• [THE PROBLEM]: Copy the lines from the start of the records below through the line containing "Highlight the hand-held right gripper right", both included, and leave out the pictures.

··· RECORDS FOR THE TASK

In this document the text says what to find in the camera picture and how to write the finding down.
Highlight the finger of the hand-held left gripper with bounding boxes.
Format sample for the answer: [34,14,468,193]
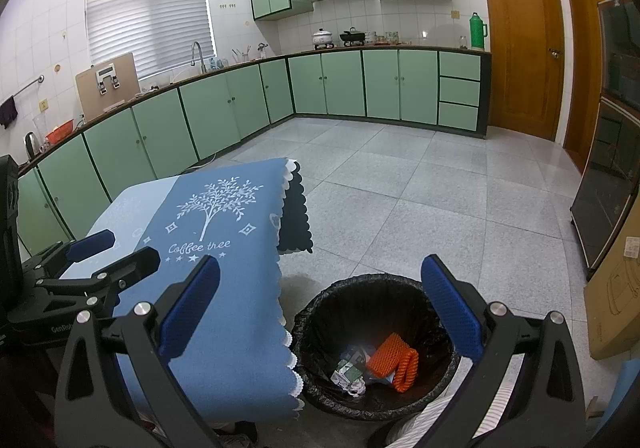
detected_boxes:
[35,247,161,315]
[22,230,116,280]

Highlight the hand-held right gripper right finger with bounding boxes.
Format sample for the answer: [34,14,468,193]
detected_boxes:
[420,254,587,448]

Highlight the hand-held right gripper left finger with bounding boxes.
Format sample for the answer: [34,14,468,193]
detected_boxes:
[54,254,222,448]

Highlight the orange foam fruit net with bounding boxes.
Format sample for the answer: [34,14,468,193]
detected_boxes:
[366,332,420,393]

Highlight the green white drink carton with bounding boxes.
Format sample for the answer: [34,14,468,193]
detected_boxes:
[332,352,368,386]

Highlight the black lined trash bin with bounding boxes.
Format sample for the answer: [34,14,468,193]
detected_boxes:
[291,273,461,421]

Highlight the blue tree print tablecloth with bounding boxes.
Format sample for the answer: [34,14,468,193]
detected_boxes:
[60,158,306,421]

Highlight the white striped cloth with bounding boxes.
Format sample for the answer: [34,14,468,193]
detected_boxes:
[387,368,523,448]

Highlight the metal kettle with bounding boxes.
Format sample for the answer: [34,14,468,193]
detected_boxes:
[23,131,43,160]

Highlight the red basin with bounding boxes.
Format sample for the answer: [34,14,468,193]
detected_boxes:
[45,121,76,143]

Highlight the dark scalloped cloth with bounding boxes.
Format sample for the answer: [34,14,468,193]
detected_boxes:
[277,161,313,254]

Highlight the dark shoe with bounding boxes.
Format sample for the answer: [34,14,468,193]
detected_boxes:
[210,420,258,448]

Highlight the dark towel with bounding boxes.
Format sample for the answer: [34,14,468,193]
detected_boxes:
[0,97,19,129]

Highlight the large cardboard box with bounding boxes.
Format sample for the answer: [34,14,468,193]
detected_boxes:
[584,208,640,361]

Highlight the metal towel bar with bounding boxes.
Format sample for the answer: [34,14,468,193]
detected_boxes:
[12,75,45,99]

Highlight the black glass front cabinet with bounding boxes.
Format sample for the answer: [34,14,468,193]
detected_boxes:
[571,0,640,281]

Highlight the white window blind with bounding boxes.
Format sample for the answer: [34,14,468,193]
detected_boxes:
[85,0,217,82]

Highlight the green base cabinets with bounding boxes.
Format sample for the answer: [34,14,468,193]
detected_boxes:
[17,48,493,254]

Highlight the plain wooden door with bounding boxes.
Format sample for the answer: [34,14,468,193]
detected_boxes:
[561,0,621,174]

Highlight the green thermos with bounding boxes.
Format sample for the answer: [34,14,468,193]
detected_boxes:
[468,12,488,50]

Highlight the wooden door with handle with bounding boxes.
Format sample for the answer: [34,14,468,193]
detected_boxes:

······

• [SOLUTION TO THIS TASK]:
In this document the text says what to find in the camera picture and how to write the finding down.
Highlight the finger of the hand-held left gripper with bounding boxes.
Format sample for the answer: [34,14,468,193]
detected_boxes:
[35,247,161,315]
[22,230,116,280]

Highlight the hand-held right gripper right finger with bounding boxes.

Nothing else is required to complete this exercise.